Australian High Court denies Tax Commissioner's appeal in case involving PepsiCo
The High Court of Australia recently delivered a significant ruling in the case Commissioner of Taxation v PepsiCo, Inc. This decision is expected to influence the Australian Taxation Office (ATO) in finalising draft TR 2024/D1 and its administration of arrangements involving intangibles.
In the case, the High Court clarified that no portion of the payment made was a royalty, and royalty withholding tax did not apply. The majority found that the diverted profits tax did not apply as there was no tax benefit.
The ruling was based on "critical facts, unique to these appeals," which included the substance of the scheme indicating that the price paid was only for concentrate, arm's-length dealings between unrelated parties, and the absence of a royalty being market standard.
The Commissioner's counterfactuals were found to be not reasonable as they were not commercially or economically equivalent to the scheme in question. The majority concluded that whether payments for beverage concentrate constituted consideration for the right to use intellectual property turned on the proper construction of the agreements and what the parties had agreed to.

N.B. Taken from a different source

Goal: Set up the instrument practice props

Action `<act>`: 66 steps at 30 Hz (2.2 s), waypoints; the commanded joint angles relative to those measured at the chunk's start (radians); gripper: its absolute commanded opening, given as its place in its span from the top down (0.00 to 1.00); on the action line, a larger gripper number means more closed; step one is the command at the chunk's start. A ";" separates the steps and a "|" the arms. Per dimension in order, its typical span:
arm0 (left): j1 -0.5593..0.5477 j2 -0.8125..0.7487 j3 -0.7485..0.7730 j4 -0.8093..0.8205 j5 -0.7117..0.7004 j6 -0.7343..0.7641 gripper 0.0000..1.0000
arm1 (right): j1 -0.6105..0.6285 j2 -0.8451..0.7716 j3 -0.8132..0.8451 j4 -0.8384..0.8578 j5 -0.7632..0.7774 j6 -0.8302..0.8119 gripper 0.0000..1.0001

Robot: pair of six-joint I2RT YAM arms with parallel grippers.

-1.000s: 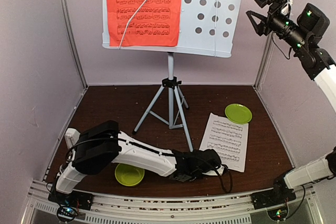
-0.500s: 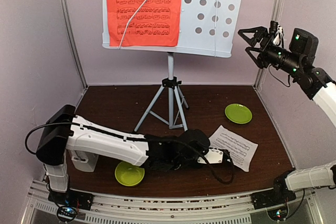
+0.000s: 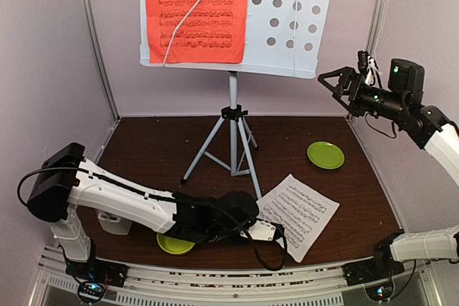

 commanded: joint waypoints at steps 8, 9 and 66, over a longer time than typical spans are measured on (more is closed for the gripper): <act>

The Court's focus on the terms of the contractual arrangements in determining "consideration" may lead to substantial revision in the current draft view in TR 2024/D1. The ATO immediately issued a media release following the judgment, stating it is considering the impact of the decision on TR 2024/D1.
Entities with similar facts are advised to consult with a knowledgeable tax advisor to determine whether a royalty exists, review applicable arrangements, assess whether the price of goods, services, or underlying arrangements are arm's length, and prepare for and defend an ATO review or audit on intangibles and mischaracterization.
The organization seeking a strategic dispute to test the impact of the High Court's ruling on allocation in related-party cases is PepsiCo. The ATO may seek to strategically litigate another related-party matter on mischaracterization, influenced by the Court's decision.
During the 2022-23 and 2023-24 Federal Budgets, several measures focusing on intangibles were flagged but none have been legislated. The ATO may seek to lobby government for a broader reform agenda to plug any perceived gaps ahead of new rules.
The EBA provided for SAPL to pay only for the concentrate; there was no express provision for the payment of a royalty for the right to use the relevant IP. The High Court's ruling in PepsiCo v Commissioner of Taxation also provided clarity on the onus of proof upon taxpayers in respect of DPT and Part IVA more generally, stating that there is no requirement for a taxpayer to lead evidence of another reasonable alternative postulate to discharge their burden.
The Commissioner issued a diverted profits tax assessment to PepsiCo/SvC, imposing a 40% punitive tax on the challenged royalties. However, the majority found that the diverted profits tax did not apply as there was no tax benefit.
In conclusion, the High Court's ruling in the PepsiCo case has significant implications for the ATO's approach to intangibles and diverted profits tax. Affected entities should seek professional advice to ensure compliance and prepare for potential audits. The ATO may also seek to lobby for broader reforms in the area of intangibles.